From a creative standpoint, Maron is the best it’s been since the middle of its second season, aided by wonderful onscreen and behind-the-scenes talent. Lynn Shelton (Humpday, Your Sister’s Sister) provides functional direction in the first episode but gets to spread her wings in the second with some neat oneiric imagery for Marc’s first day in rehab, complete with “dreamscape, art-house, jump-cutting bullshit,” as Marc hangs a lampshade on it. Dave Anthony not only steals every scene he’s in, with his detached, sarcastic delivery, but he also pens the very funny second episode, peppering Marc’s rehab adjustment with great one-liners (Anthony’s credited episodes tend to be the best of the series). The first two episodes also feature great guest turns from Craig Anton as Chris, a less-than-admirable sobriety counselor who speaks in AA slogans and secretly records his conversations with patients for his recovery podcast, Let Go And Let Pod, and Chet Hanks as Trey, a fellow addict and wannabe rapper who treats rehab like prison. Maron effectively uses the reliable strengths it has developed during the past three years, like Marc playing off of people far different than himself but placing them in a fresh context with a new set of stakes.

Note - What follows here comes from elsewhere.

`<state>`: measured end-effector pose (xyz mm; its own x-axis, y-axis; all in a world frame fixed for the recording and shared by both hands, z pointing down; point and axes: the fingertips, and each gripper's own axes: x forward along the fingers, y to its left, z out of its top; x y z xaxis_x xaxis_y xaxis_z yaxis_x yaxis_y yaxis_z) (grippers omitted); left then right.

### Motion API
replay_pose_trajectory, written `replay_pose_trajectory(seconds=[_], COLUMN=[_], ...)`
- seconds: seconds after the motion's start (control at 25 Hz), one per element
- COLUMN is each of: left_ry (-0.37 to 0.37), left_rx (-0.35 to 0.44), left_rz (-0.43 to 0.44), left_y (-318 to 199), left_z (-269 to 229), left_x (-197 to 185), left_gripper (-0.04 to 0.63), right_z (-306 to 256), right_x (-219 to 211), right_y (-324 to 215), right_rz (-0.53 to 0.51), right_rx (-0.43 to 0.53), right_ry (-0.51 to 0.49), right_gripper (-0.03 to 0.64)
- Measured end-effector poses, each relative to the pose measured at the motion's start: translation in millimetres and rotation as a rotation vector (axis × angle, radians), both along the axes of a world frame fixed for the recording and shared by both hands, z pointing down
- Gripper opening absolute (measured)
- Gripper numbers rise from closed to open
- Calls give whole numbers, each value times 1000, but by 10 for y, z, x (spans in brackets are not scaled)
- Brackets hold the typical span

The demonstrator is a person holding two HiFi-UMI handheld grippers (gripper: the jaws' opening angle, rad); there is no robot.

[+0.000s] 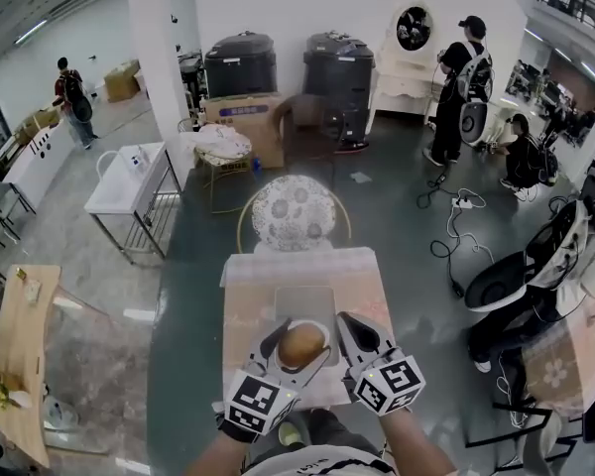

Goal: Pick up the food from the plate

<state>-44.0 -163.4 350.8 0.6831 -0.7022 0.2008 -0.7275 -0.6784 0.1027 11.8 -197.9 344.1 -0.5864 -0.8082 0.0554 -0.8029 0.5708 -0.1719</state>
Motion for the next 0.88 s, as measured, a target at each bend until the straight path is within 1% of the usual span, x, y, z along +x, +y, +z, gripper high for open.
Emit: replay_pose_trajectory(seconds=[0.12,0.28,0.48,0.88], left_ry=[29,42,44,55], left_rx=[25,42,48,55], left_rz=[-2,-5,-13,-30], left_y=[10,23,3,2], left_z=[-152,-231,-262,-319], left_x=[-44,-70,-117,-197], left_gripper=[348,348,348,348], right_z=[-36,-43,-120,-176], right_x=[-9,-36,-149,-216], right_y=[-10,-11,3,38], right_rz=[-4,-7,-20,-19], right_rx=[-13,-31,-6,17], right_ry=[-9,5,20,31], right_gripper=[14,14,14,14])
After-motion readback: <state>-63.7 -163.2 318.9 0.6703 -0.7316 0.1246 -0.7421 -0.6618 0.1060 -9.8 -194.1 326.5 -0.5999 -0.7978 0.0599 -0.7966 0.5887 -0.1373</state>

Maron’s dramatic renewal mostly comes down to the series getting back to thematic fundamentals, primarily the empathy-above-all approach at the center of Maron’s work. The very best of his comedy involves reaching out to people via emotional chaos, connecting with universally negative impulses before illustrating how unproductive they are. While Marc might be prone to fits of anger and jealousy, he always realizes how destructive those feelings can be, and how they make it easy to forget that there’s a light at the end of the tunnel, no matter how dim. Maron doesn’t bring Marc down to a low point just for kicks but to demonstrate what happens when people forget what’s important and succumb to their worst selves. The fourth season effectively channels the raw vitality of WTF’s early days, when Maron was trying to dig his way out of a hole by embracing the world around him instead of pushing it away. “I’m gonna be okay, right?” Maron asks Dave at the clinic. “Or not,” Dave replies honestly. “But you have to try.” Maron’s entire career has been about trying, and Maron’s fourth season succeeds by placing that idea at its center.